**Task goal**. Please reproduce exactly, and only, the lines from the one with "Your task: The" through the last line of the listing below, both ends included, leaving out the pictures.

**Exercise data**.

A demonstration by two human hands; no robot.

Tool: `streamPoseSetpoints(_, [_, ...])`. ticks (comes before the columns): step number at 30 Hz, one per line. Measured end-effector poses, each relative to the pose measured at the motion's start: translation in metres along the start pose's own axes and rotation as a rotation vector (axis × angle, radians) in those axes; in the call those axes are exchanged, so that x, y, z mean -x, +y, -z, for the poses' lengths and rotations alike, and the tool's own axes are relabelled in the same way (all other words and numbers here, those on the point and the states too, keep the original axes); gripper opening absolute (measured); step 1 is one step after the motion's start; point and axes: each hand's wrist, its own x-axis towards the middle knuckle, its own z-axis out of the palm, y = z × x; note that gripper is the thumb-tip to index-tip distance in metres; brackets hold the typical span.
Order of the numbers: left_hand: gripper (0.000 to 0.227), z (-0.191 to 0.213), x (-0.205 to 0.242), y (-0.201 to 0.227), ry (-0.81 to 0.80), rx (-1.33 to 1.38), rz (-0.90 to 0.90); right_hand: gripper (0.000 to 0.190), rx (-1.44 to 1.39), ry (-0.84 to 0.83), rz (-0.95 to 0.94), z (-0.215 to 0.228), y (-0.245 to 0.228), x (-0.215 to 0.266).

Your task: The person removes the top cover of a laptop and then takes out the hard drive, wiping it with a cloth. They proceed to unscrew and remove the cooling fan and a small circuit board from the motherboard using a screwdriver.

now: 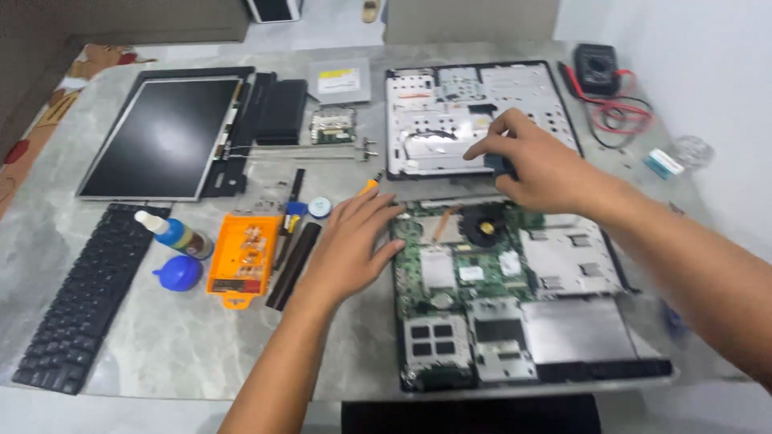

**Answer to the problem**.
Your task: The person removes the top cover of a laptop and then takes out the hard drive, wiping it with a cloth. They proceed to unscrew and remove the cooling fan and a small circuit board from the motherboard using a screwdriver.

now: 

This response contains the complete answer.